● Work order:
Could you retype, exactly and with no pictures, only the lines from the first line of the records below through the line that contains "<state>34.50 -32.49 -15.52"?

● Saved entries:
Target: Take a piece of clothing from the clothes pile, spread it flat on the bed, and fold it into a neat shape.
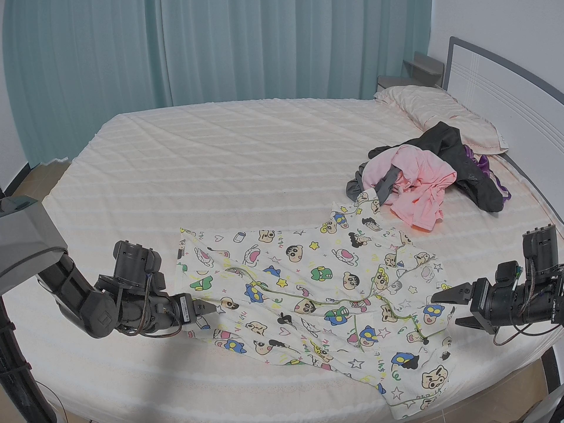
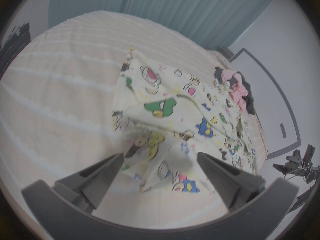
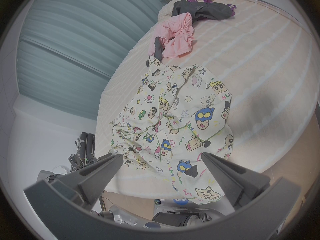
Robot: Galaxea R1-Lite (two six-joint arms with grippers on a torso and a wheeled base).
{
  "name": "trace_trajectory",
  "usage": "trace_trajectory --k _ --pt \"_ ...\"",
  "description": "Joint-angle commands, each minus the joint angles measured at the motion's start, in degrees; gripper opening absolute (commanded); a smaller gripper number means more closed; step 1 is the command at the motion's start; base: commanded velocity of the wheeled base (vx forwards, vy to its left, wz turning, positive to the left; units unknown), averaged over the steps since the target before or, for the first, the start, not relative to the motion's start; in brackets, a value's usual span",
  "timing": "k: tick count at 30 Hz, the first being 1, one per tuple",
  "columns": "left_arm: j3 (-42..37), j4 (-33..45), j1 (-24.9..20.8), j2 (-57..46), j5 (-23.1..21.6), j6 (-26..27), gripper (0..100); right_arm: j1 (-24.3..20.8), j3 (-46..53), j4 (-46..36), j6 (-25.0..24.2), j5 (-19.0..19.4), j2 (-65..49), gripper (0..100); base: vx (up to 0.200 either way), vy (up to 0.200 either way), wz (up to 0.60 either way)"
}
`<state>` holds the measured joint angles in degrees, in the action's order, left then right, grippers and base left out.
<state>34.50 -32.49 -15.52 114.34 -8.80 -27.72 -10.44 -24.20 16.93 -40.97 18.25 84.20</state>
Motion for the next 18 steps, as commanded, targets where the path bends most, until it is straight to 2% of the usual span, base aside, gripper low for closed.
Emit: trace_trajectory --k 1,14,15,18 --pt "0.6 4.5 0.1 -3.4 -0.5 0.1 100 0.0 -0.1 0.0 0.0 0.0 0.2 100 0.0 0.0 0.0" --pt "3.5 4.5 0.7 -1.4 -2.8 0.2 100 0.0 -0.1 0.0 0.0 0.0 0.2 100 0.0 0.0 0.0" --pt "3.6 4.5 0.4 -1.0 -2.8 0.2 0 0.0 -0.1 0.0 0.0 0.0 0.2 100 0.0 0.0 0.0" --pt "4.4 4.5 0.0 0.3 -2.6 0.2 0 0.0 0.0 0.0 0.0 0.1 0.3 100 0.0 0.0 0.0"
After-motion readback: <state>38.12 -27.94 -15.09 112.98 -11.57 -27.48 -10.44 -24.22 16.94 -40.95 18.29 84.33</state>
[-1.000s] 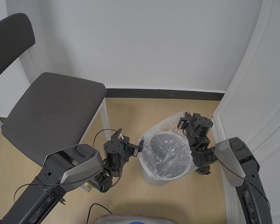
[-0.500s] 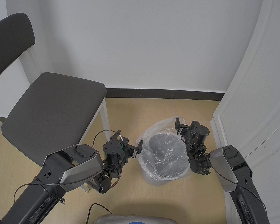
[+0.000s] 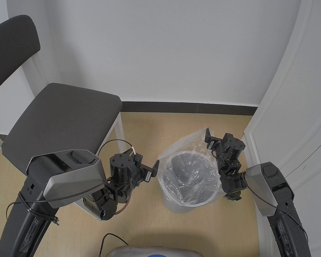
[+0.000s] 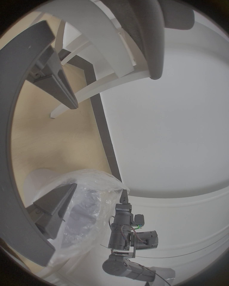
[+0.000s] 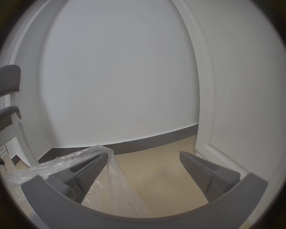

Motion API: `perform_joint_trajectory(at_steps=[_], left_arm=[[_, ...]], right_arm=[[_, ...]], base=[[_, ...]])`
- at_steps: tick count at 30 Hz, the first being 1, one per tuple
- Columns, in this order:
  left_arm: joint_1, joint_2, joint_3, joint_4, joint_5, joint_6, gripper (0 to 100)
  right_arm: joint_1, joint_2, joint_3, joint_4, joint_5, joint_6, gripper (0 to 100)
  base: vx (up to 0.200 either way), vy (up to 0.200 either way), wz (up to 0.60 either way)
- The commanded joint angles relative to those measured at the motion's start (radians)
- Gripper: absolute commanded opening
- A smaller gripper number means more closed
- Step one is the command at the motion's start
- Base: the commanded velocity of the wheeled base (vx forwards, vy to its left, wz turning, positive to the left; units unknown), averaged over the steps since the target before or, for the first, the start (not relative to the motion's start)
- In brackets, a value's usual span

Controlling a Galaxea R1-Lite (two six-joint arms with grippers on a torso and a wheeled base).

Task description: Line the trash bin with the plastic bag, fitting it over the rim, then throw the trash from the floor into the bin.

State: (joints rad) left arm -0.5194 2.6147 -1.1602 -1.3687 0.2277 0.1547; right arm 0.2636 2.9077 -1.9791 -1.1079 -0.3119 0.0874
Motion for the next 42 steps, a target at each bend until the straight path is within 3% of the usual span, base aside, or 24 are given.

● Task answer:
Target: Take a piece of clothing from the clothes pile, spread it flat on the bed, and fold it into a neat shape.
Robot: Galaxea R1-Lite (two six-joint arms with grippers on a torso and a wheeled base).
{
  "name": "trace_trajectory",
  "usage": "trace_trajectory --k _ --pt \"_ ...\"",
  "description": "Joint-angle commands, each minus the joint angles measured at the motion's start, in degrees; gripper opening absolute (commanded); a smaller gripper number means more closed; step 1 is the command at the motion's start; base: commanded velocity of the wheeled base (vx forwards, vy to its left, wz turning, positive to the left; units unknown), averaged over the steps since the target before or, for the first, the start, not relative to the motion's start; in brackets, a value's usual span",
  "timing": "k: tick count at 30 Hz, the first being 1, one per tuple",
  "columns": "left_arm: j3 (-42..37), j4 (-33..45), j1 (-24.9..20.8), j2 (-57..46), j5 (-23.1..21.6), j6 (-26..27), gripper (0..100); right_arm: j1 (-24.3..20.8), j3 (-46..53), j4 (-46..36), j6 (-25.0..24.2), j5 (-19.0..19.4), j2 (-65..49), gripper (0..100); base: vx (up to 0.200 either way), vy (up to 0.200 either way), wz (up to 0.60 either way)"
}
`<state>` holds the measured joint angles in degrees, in the action's order, left then right, grippers and base left out.
<state>34.50 -32.49 -15.52 114.34 -8.80 -27.72 -10.44 -24.20 16.93 -40.97 18.25 84.20</state>

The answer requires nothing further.